-- Task directions --
Each and every line below goes into your answer unchanged, but leave out the images.

-- Material provided --
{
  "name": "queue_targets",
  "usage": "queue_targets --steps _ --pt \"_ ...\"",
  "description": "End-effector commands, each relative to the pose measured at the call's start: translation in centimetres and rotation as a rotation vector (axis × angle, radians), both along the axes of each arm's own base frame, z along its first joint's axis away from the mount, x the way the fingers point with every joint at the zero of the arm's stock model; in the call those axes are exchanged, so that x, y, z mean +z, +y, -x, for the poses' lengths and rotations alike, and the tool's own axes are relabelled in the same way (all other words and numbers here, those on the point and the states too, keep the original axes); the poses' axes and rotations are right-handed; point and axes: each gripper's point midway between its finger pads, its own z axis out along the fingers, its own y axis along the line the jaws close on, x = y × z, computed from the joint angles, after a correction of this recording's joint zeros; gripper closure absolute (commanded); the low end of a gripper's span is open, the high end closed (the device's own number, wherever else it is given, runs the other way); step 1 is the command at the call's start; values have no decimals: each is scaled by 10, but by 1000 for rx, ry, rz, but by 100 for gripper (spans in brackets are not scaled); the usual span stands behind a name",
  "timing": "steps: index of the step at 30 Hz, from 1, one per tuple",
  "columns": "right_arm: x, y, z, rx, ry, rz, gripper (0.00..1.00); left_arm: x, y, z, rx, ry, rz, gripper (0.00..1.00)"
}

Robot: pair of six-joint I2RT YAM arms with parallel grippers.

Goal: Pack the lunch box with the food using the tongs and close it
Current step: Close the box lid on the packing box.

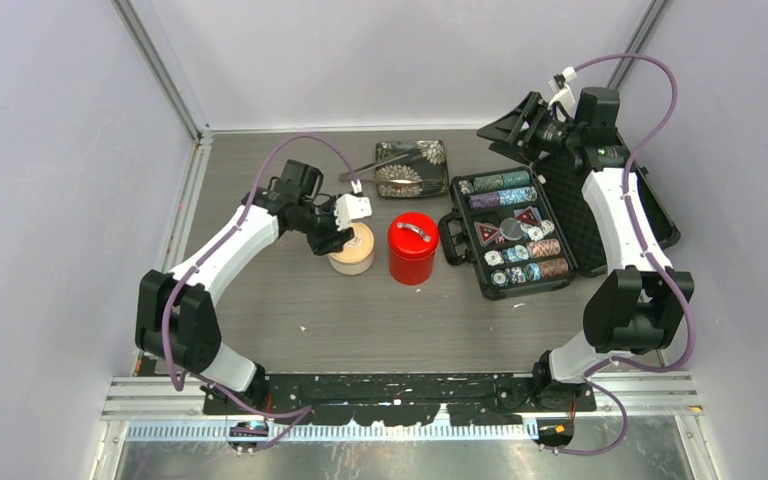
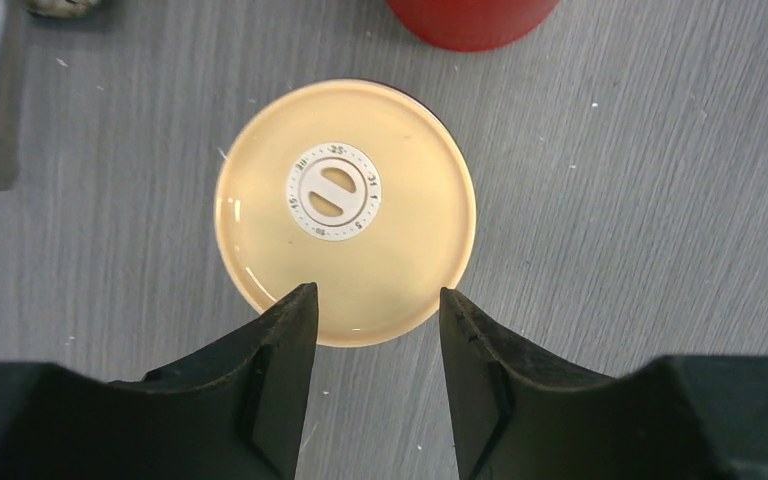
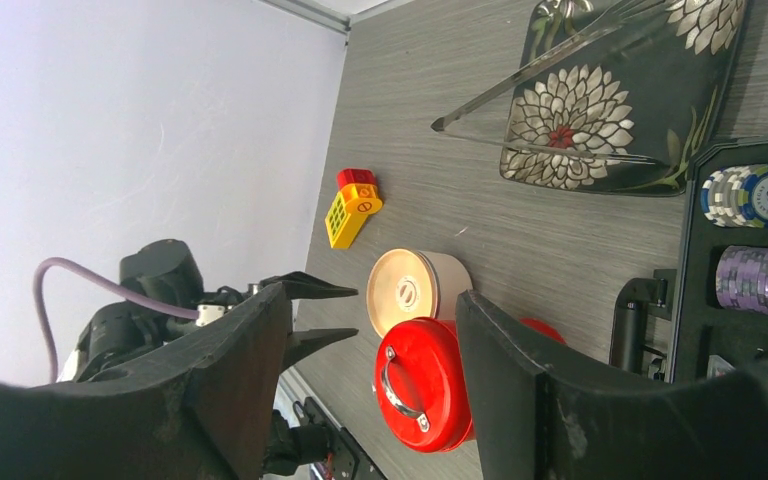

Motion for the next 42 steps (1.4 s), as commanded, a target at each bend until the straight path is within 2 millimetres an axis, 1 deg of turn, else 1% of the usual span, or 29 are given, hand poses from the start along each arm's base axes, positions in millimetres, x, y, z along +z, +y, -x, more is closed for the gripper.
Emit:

-- Answer to the problem --
{
  "name": "queue_targets",
  "usage": "queue_targets --steps _ --pt \"_ ...\"",
  "description": "End-effector commands, each relative to the pose measured at the call's start: translation in centimetres and rotation as a rotation vector (axis × angle, radians), both along the axes of each arm's own base frame, z along its first joint's axis away from the mount, x the way the fingers point with every joint at the zero of the arm's stock model; in the call those axes are exchanged, so that x, y, z mean +z, +y, -x, for the poses' lengths and rotations alike, and the tool's own axes are relabelled in the same way (all other words and numbers here, those on the point and the states too, keep the original axes); the poses' axes and rotations are right-handed; point and axes: each gripper's point midway between its finger pads, its own z axis out along the fingers, its own y axis along the line the jaws close on, x = y × z, computed from the joint angles, after a correction of this recording's joint zeros; gripper closure absolute (commanded); the low end of a gripper's span is open, the high end closed (the device's own number, wherever else it is given, runs the other way); step 1 is the command at the call's start; values have no decimals: each is scaled by 10, but by 1000 for rx, ry, rz, but by 100 for gripper (spans in brackets are not scaled); the usual span stands behind a name",
  "timing": "steps: index of the step at 30 Hz, from 1, one per tuple",
  "columns": "right_arm: x, y, z, rx, ry, rz, gripper (0.00..1.00); left_arm: x, y, z, rx, ry, rz, gripper (0.00..1.00)"
}

Robot: pair of six-joint I2RT YAM arms with parallel grippers.

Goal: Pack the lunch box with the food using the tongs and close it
Current step: Close the box lid on the packing box.


Motion for the next 42 steps (1.4 s), as commanded, a target at each bend until the straight path is within 2 millimetres an axis, 1 deg of turn, else 1% of the usual span, or 29 are given, hand poses from the start along each arm's base axes, positions in millimetres, x, y, z along +z, +y, -x, more is closed for the gripper.
Emit:

The answer has been given, and the exercise is complete.